Nigel & Nancy Sellars <nsel...@telepath.com> wrote:
>As a professional historian, I'm not sure that such a science can be
>derived, even though that has been the hope of many since von Rahnke
>helped create the modern historical profession in the 19th century.

As a professional astrophysicist, I tend to agree. I see a lot of
what seems to be "cargo cult science" in the social sciences. Social
scientists seem to want to "look like the natural sciences" and so
tend to add equations and obscure terminology solely for the sake of
looking and sounding like what they think the natural sciences look
like. Ironically, this is very little to do with what the natural
sciences actually are really like. Physicists tend to dislike using
equations and jargon when not necessary, and are aware of the
limitations of using equations to describe complex systems in a way
that people in the social sciences don't seem to be.

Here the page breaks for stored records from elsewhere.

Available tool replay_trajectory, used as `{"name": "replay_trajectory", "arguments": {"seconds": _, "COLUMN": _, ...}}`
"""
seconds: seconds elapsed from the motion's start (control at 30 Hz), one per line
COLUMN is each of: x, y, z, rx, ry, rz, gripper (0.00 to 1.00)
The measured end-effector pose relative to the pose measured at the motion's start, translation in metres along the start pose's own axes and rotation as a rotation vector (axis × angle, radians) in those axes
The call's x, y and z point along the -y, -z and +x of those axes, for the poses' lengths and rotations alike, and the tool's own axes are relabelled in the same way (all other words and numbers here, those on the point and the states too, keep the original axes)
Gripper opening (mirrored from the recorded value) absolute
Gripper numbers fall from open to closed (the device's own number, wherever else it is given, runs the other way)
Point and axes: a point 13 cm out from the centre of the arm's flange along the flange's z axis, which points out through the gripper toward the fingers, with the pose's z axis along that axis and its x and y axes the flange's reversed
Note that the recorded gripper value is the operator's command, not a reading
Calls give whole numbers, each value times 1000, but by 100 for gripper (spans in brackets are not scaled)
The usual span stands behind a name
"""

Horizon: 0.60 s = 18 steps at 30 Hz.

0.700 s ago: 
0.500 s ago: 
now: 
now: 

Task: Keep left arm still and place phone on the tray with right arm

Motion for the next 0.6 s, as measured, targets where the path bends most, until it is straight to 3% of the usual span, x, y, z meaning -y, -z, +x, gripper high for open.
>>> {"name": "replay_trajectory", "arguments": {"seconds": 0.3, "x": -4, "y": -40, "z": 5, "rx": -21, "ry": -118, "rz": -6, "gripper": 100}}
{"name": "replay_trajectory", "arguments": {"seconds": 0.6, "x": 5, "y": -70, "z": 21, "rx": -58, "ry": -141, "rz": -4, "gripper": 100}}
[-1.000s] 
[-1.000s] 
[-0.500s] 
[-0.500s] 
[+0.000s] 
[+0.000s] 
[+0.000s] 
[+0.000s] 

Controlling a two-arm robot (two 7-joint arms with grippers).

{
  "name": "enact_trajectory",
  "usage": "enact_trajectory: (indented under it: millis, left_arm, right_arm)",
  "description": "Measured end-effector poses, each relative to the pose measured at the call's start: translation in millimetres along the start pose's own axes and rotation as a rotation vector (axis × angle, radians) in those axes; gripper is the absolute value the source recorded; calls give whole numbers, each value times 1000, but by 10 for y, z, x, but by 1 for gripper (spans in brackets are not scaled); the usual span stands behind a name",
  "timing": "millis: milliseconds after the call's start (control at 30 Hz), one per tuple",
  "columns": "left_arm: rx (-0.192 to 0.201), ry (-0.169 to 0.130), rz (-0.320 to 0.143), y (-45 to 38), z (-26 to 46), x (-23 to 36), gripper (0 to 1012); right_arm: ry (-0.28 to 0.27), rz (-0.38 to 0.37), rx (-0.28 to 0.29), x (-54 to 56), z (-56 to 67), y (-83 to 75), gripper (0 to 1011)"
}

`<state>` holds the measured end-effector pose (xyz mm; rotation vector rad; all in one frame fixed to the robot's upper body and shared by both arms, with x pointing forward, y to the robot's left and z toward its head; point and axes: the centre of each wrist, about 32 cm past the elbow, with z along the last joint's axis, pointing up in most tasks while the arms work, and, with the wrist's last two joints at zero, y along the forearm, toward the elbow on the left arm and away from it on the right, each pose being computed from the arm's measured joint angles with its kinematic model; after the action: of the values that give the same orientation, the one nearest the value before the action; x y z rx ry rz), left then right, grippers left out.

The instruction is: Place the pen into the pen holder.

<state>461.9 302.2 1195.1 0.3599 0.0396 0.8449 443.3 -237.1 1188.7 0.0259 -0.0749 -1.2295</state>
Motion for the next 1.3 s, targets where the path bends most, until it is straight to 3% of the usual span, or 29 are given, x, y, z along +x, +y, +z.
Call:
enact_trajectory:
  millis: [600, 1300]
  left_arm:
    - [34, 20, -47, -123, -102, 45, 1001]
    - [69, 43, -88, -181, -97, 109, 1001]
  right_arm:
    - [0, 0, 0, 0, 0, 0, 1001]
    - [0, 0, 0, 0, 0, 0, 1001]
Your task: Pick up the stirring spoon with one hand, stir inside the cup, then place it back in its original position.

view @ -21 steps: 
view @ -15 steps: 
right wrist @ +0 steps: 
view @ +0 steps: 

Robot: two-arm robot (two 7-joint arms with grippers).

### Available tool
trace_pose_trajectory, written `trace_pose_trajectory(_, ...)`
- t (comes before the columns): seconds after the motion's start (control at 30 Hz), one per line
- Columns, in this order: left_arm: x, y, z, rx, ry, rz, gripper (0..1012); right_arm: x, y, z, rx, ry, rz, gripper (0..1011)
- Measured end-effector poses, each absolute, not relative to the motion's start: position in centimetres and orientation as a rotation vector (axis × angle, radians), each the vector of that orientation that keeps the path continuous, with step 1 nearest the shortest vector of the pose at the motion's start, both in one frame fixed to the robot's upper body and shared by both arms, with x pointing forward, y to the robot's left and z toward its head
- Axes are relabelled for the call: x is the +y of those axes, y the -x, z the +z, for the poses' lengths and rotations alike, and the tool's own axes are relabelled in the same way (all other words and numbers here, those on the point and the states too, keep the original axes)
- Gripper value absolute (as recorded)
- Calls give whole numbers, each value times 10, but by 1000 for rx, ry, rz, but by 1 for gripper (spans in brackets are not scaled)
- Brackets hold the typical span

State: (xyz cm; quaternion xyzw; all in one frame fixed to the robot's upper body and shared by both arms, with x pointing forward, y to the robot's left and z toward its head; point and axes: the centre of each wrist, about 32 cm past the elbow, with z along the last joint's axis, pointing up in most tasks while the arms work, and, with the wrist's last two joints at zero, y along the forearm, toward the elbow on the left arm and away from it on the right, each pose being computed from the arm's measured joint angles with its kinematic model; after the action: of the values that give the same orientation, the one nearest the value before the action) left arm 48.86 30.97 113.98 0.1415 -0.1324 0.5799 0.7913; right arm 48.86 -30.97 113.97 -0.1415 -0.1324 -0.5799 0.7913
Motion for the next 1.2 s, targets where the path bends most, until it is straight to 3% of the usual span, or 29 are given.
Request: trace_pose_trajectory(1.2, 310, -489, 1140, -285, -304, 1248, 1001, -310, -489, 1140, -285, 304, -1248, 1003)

It would be horrible if this "physics envy" were extended to history.

>As for the use of scientific terminology and jargon and linguistic
>approaches, I find they tend to obfuscate and not illuminate.

I tend to agree.

>Postmodernist historians have tried to use "precision", esp. linguistic
>theory, and have contributed precious littlee, if anything, to our
>understanding.

Actually, I've found postmodernist thinking to be quite insightful
sometimes. The trouble with postmodernist literature is that they
seem to have a need to be deliberately confusing which sometimes
obscures the insights that it brings. As to why post-modernists are
so obscure my guess is as follows.....

Much of post-modernist thinking is influenced by critical thinking and
deconstructionism. The notion behind these two ideologies is that
there are unequal power relationships which should be equalized. Many
of those power relationships are expressed through symbols and
constructions with a certain meaning. If you make non-sense of those
symbols and constructions then you tend to equalize power. For
example, right now people who understand English have more power in
this conversation. However, if you start talking nonsense then the
power relationships are fdskfjdsklf dsfkjdskjfv dfjsahkdscxur.......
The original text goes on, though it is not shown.